Directions: Your copy of the data should match it exactly, except that the pictures are gone.

Data extracts:
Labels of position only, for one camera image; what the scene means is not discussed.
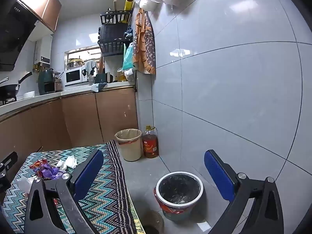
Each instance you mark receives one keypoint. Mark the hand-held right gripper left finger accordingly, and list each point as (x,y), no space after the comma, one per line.
(89,174)

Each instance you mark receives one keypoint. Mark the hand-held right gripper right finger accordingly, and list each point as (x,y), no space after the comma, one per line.
(218,175)

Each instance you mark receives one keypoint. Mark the red printed snack wrapper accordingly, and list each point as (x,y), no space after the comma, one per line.
(39,163)

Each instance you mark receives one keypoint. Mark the crumpled white tissue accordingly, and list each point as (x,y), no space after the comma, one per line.
(61,165)
(71,161)

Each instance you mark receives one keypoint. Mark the zigzag knitted tablecloth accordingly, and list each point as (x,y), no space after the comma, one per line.
(109,199)

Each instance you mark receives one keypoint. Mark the purple foil wrapper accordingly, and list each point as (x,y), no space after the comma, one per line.
(50,171)

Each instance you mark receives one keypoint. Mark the beige bin with liner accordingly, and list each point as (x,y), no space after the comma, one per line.
(129,146)

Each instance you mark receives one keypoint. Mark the brown kitchen base cabinet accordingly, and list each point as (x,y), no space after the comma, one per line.
(80,119)

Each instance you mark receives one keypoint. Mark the black gas stove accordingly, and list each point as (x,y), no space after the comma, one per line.
(8,100)

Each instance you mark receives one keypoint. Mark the cooking oil bottle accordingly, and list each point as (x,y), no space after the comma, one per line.
(150,145)

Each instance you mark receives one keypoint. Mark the black wok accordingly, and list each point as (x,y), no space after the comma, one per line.
(9,89)

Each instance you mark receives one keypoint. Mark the blue grey dishcloth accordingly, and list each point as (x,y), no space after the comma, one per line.
(98,87)

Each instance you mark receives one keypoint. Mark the dark green kitchen appliance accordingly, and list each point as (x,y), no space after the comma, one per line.
(46,82)

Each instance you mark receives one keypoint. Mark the small brown appliance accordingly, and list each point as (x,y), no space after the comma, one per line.
(58,84)

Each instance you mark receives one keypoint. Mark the dark green pot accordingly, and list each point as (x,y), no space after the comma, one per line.
(102,78)

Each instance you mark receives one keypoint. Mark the white microwave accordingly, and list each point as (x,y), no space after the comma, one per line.
(74,76)

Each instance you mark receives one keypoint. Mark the grey white hanging cloth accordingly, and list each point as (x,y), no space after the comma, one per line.
(90,67)

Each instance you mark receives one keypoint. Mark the white bag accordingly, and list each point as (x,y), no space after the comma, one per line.
(130,74)

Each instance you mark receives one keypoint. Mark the metal pot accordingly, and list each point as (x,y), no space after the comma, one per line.
(74,63)

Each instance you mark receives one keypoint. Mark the white water heater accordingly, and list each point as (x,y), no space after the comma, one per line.
(43,50)

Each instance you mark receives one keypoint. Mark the teal plastic bag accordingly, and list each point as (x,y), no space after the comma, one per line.
(128,57)

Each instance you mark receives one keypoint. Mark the black range hood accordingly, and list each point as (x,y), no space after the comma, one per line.
(14,34)

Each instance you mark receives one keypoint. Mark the orange patterned apron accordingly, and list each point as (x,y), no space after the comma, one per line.
(145,46)

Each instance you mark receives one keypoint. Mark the black storage rack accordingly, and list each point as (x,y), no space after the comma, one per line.
(113,31)

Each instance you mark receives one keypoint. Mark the brown cardboard tube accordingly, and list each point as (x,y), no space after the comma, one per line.
(114,6)

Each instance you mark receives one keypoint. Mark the yellow roll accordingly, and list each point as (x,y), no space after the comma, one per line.
(128,4)

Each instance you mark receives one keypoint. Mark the brown wall cabinet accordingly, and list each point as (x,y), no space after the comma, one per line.
(47,7)

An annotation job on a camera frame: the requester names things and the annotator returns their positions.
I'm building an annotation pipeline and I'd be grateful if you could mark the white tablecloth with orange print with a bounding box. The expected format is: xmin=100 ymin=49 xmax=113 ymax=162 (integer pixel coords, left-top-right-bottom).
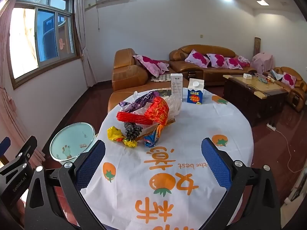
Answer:
xmin=80 ymin=87 xmax=255 ymax=230

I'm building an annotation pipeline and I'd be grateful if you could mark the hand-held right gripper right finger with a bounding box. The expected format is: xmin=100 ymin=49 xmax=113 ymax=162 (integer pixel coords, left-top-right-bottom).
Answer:
xmin=201 ymin=138 xmax=281 ymax=230

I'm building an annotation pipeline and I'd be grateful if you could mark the white power cable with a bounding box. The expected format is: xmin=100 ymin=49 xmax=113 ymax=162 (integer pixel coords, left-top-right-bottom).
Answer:
xmin=275 ymin=129 xmax=307 ymax=173

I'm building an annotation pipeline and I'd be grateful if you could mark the pink cloth cover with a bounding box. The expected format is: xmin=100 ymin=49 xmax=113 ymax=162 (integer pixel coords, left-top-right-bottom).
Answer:
xmin=253 ymin=53 xmax=274 ymax=75

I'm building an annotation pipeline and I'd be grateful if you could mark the red foil wrapper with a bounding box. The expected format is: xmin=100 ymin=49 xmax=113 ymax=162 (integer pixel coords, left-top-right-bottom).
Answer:
xmin=144 ymin=97 xmax=170 ymax=125

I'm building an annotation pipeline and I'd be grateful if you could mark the blue and white milk carton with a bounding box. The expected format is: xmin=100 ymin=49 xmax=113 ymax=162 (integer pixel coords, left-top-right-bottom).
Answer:
xmin=187 ymin=78 xmax=205 ymax=104

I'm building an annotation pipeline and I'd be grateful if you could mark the checkered cloth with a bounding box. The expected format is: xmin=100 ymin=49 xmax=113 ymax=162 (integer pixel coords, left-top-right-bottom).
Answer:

Exercise solution:
Labels of position only, for one camera image; what the scene means is not discussed.
Each instance you mark receives one keypoint. Mark the hand-held right gripper left finger accordingly, and list each point as (x,y), no space after the comma, one per line.
(89,174)

Each instance you mark receives one keypoint. Mark the hand-held right gripper right finger accordingly, and list each point as (x,y), no space after the comma, one per line.
(218,175)

Each instance you mark receives one keypoint. Mark the red printed snack wrapper accordingly, and list each point as (x,y), no space after the comma, one per line.
(39,163)

Each instance you mark receives one keypoint. Mark the crumpled white tissue accordingly, and list each point as (x,y), no space after the comma, one per line.
(61,165)
(71,161)

Each instance you mark receives one keypoint. Mark the zigzag knitted tablecloth accordingly, and list each point as (x,y), no space after the comma, one per line.
(109,199)

Each instance you mark receives one keypoint. Mark the purple foil wrapper accordingly, and list each point as (x,y), no space after the comma, one per line.
(50,171)

Each instance you mark receives one keypoint. Mark the beige bin with liner accordingly, and list each point as (x,y), no space after the comma, one per line.
(129,146)

Each instance you mark receives one keypoint. Mark the brown kitchen base cabinet accordingly, and list each point as (x,y), no space after the comma, one per line.
(80,119)

Each instance you mark receives one keypoint. Mark the black gas stove accordingly, and list each point as (x,y), no space after the comma, one per line.
(8,100)

Each instance you mark receives one keypoint. Mark the cooking oil bottle accordingly, and list each point as (x,y), no space after the comma, one per line.
(150,145)

Each instance you mark receives one keypoint. Mark the black wok accordingly, and list each point as (x,y), no space after the comma, one per line.
(9,89)

Each instance you mark receives one keypoint. Mark the blue grey dishcloth accordingly, and list each point as (x,y), no space after the comma, one per line.
(98,87)

Each instance you mark receives one keypoint. Mark the dark green kitchen appliance accordingly, and list each point as (x,y), no space after the comma, one per line.
(46,82)

Each instance you mark receives one keypoint. Mark the small brown appliance accordingly, and list each point as (x,y), no space after the comma, one per line.
(58,84)

Each instance you mark receives one keypoint. Mark the dark green pot accordingly, and list each point as (x,y), no space after the comma, one per line.
(102,78)

Each instance you mark receives one keypoint. Mark the white microwave accordingly, and list each point as (x,y), no space after the comma, one per line.
(74,76)

Each instance you mark receives one keypoint. Mark the grey white hanging cloth accordingly, and list each point as (x,y), no space after the comma, one per line.
(90,67)

Each instance you mark receives one keypoint. Mark the white bag accordingly, and list each point as (x,y), no space after the comma, one per line.
(130,74)

Each instance you mark receives one keypoint. Mark the metal pot accordingly, and list each point as (x,y), no space after the comma, one per line.
(74,63)

Each instance you mark receives one keypoint. Mark the white water heater accordingly, and list each point as (x,y), no space after the comma, one per line.
(43,50)

Each instance you mark receives one keypoint. Mark the teal plastic bag accordingly, and list each point as (x,y), no space after the comma, one per line.
(128,57)

Each instance you mark receives one keypoint. Mark the black range hood accordingly, and list each point as (x,y), no space after the comma, one per line.
(14,34)

Each instance you mark receives one keypoint. Mark the orange patterned apron accordingly, and list each point as (x,y), no space after the comma, one per line.
(145,46)

Each instance you mark receives one keypoint. Mark the black storage rack accordingly, and list each point as (x,y), no space after the comma, one per line.
(113,31)

Each instance you mark receives one keypoint. Mark the brown cardboard tube accordingly, and list each point as (x,y), no space after the comma, one per line.
(114,6)

Each instance you mark receives one keypoint. Mark the yellow roll accordingly, and list each point as (x,y), no space after the comma, one per line.
(128,4)

Each instance you mark receives one keypoint. Mark the brown wall cabinet accordingly, and list each point as (x,y), no space after the comma, one per line.
(47,7)

An annotation job on a camera frame: the requester names things and the annotator returns their positions.
I'm building an annotation pipeline and I'd be grateful if you could mark the white tablecloth with orange print with a bounding box. The expected format is: xmin=100 ymin=49 xmax=113 ymax=162 (integer pixel coords, left-top-right-bottom).
Answer:
xmin=80 ymin=87 xmax=255 ymax=230

I'm building an annotation pipeline and I'd be grateful if you could mark the hand-held right gripper right finger with a bounding box. The expected format is: xmin=100 ymin=49 xmax=113 ymax=162 (integer pixel coords, left-top-right-bottom).
Answer:
xmin=201 ymin=138 xmax=281 ymax=230

I'm building an annotation pipeline and I'd be grateful if you could mark the white power cable with a bounding box. The expected format is: xmin=100 ymin=49 xmax=113 ymax=162 (integer pixel coords, left-top-right-bottom).
Answer:
xmin=275 ymin=129 xmax=307 ymax=173

I'm building an annotation pipeline and I'd be grateful if you could mark the pink cloth cover with a bounding box. The expected format is: xmin=100 ymin=49 xmax=113 ymax=162 (integer pixel coords, left-top-right-bottom).
Answer:
xmin=253 ymin=53 xmax=274 ymax=75

I'm building an annotation pipeline and I'd be grateful if you could mark the red foil wrapper with a bounding box. The expected format is: xmin=100 ymin=49 xmax=113 ymax=162 (integer pixel coords, left-top-right-bottom).
Answer:
xmin=144 ymin=97 xmax=170 ymax=125

I'm building an annotation pipeline and I'd be grateful if you could mark the blue and white milk carton with a bounding box. The expected format is: xmin=100 ymin=49 xmax=113 ymax=162 (integer pixel coords, left-top-right-bottom).
Answer:
xmin=187 ymin=78 xmax=205 ymax=104

I'm building an annotation pipeline and I'd be grateful if you could mark the checkered cloth with a bounding box. The expected format is: xmin=100 ymin=49 xmax=113 ymax=162 (integer pixel coords, left-top-right-bottom).
Answer:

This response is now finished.